The federal government indefinitely delayed the start of the controversial radiation oncology model in a final rule published Thursday.
The Centers for Medicare and Medicaid Services will propose a new start date at least six months in advance under the final rule. CMS proposed the extended delay in April after the agency and Congress pushed its start date back several times. The model was originally slated to roll out Jan. 1, 2021.
“In light of the fact that it is unknown whether there may be further delays to the [Radiation Oncology] Model that are out of CMS’s control, we believe that the best course of action is to delay the implementation of the RO Model to a future date,” the final rule says.
The Center for Medicare and Medicaid Innovation, which will manage the mandatory initiative, wants to test whether prospective, site-neutral, episode-based payments for radiotherapy can save money. The innovation center planned to experiment with this approach in a few geographic areas to start.
But radiation oncologists oppose the model’s current design. Industry and medical groups such as the American Society for Radiation Oncology have asked CMS to redesign it, including by making it voluntary, simplifying the payment methodology and de-emphasizing cost savings.

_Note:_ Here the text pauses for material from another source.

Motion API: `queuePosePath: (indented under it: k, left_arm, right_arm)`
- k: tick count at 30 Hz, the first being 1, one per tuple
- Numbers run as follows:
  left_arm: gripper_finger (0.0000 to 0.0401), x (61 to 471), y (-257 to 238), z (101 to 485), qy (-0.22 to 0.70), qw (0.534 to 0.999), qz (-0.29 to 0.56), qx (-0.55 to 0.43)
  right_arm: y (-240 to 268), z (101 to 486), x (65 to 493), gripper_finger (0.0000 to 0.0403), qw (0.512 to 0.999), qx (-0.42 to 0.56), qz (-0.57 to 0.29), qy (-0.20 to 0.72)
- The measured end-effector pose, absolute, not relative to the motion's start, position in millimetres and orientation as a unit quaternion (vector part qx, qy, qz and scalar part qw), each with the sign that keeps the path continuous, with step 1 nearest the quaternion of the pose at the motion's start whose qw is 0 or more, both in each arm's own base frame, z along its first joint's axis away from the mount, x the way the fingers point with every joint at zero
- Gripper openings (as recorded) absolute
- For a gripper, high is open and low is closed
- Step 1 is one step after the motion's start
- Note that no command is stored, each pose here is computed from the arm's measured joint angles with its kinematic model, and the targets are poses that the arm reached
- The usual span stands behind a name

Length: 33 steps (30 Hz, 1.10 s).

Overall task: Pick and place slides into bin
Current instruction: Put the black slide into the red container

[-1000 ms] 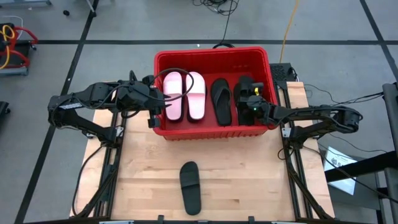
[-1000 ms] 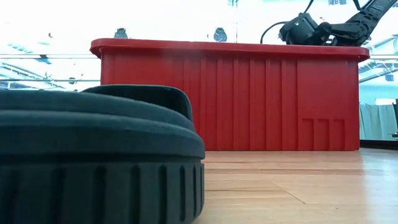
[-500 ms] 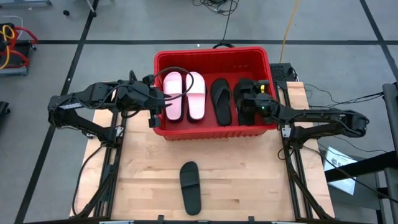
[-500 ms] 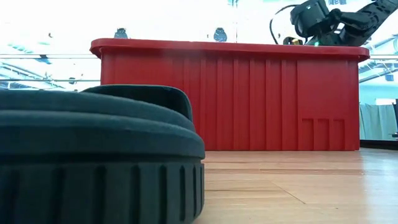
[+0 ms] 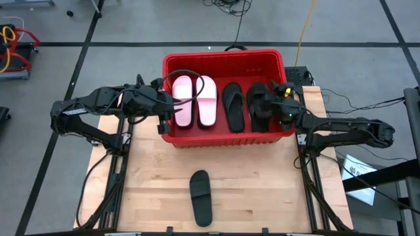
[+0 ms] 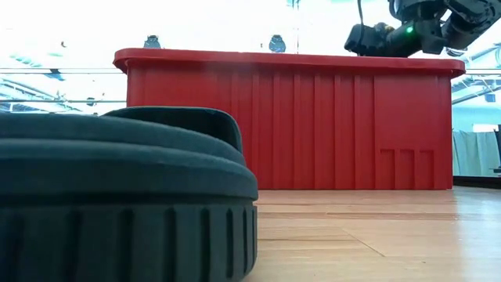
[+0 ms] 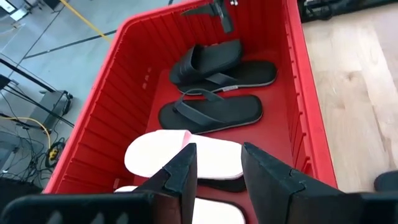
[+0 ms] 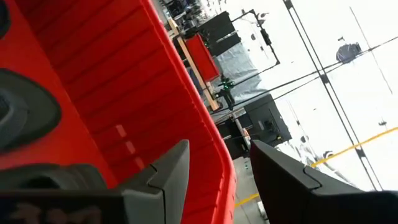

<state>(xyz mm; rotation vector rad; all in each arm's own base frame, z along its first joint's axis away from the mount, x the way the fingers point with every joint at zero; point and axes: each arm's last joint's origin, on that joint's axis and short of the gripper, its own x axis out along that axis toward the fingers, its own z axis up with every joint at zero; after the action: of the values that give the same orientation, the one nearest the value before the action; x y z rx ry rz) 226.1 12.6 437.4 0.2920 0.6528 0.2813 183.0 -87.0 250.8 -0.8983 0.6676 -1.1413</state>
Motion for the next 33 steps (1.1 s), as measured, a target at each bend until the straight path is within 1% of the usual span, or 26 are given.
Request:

“The radiation oncology community believes that the model inappropriately prioritizes model savings over healthcare transformation. Radiation oncology episode-based payment bundles alone would be highly transformative, in terms of quality and cost, but CMS’ excessive emphasis on mandating savings has corrupted this promising approach,” the American Society for Radiation Oncology wrote CMS in June.

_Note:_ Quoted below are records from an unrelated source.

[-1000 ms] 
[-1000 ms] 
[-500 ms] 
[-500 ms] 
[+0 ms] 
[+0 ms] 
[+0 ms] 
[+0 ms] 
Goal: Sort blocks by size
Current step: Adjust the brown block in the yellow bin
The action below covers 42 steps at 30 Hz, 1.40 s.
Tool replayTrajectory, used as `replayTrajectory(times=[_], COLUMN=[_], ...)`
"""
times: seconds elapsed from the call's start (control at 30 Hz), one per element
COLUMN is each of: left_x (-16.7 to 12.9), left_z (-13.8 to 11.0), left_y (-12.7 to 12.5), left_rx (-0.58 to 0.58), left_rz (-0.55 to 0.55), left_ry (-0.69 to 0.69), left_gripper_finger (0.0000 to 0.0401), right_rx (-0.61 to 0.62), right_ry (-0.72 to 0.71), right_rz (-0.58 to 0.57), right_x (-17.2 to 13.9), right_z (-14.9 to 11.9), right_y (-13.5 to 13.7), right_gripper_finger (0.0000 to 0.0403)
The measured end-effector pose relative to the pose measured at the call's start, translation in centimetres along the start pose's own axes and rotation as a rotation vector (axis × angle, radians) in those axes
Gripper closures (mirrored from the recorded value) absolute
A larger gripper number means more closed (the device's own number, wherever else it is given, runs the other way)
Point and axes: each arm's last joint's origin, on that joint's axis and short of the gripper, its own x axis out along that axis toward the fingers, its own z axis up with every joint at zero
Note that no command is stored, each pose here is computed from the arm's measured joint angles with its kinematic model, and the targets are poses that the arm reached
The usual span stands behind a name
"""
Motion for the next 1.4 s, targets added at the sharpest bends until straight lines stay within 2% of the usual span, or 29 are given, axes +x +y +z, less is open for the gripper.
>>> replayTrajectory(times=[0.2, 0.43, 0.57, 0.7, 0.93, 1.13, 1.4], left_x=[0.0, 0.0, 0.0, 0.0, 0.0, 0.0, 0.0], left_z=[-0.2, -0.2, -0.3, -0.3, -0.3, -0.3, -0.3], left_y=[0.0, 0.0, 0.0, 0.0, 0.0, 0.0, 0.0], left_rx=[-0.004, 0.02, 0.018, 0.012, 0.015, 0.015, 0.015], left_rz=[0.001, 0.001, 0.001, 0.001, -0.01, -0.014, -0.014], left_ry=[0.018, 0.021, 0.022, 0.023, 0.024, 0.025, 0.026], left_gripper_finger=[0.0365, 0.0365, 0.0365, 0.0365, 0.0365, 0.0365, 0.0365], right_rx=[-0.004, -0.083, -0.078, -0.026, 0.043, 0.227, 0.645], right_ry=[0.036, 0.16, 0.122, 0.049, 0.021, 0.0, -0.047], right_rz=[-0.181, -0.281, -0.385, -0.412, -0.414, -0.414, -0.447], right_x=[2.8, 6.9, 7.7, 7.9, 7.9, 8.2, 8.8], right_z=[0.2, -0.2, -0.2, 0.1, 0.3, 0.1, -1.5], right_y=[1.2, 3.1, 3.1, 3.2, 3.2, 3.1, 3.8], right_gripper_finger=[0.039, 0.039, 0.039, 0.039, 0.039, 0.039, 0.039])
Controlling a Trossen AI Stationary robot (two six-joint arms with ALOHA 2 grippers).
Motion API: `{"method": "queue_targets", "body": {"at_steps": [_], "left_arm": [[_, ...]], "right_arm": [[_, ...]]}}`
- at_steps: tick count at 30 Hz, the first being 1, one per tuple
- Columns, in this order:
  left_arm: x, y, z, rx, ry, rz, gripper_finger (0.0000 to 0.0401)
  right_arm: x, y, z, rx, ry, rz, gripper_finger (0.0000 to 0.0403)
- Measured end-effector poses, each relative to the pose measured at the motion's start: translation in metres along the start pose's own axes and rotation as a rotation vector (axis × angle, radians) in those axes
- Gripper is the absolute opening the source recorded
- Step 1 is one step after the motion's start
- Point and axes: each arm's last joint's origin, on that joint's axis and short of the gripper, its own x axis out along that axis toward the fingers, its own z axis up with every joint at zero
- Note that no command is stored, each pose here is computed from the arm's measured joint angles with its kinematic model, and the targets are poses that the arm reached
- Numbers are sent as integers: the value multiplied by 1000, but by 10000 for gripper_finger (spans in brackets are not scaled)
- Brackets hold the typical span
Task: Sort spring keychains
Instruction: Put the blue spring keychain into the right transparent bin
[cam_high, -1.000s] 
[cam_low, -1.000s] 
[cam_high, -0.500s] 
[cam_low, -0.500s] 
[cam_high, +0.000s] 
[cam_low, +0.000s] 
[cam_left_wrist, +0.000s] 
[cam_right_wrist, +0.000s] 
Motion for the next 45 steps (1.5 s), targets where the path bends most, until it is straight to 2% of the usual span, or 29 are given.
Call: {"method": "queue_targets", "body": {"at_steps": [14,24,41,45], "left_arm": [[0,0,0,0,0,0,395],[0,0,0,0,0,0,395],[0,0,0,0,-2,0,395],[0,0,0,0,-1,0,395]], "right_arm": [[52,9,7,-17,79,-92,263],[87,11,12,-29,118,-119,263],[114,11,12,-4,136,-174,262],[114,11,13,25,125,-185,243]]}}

The American Society for Radiation Oncology is developing a new alternative payment model proposal, which it aims to complete this year, that would emphasize episodic payment and health equity, the organization said in a statement Thursday.
Federal law requires that CMMI models reduce spending or improve quality. Experimental initiatives cannot be made permanent unless they cut costs without decreasing quality or increase quality without decreasing spending.
CMS acknowledged in the final rule that provider groups would not support the model without modifications, specifically to the discount factor, which is amount by which the model reduces episode payments to reserve savings for Medicare. But doing so would require CMS to expand the geographic scope of the model, which providers also have advised against.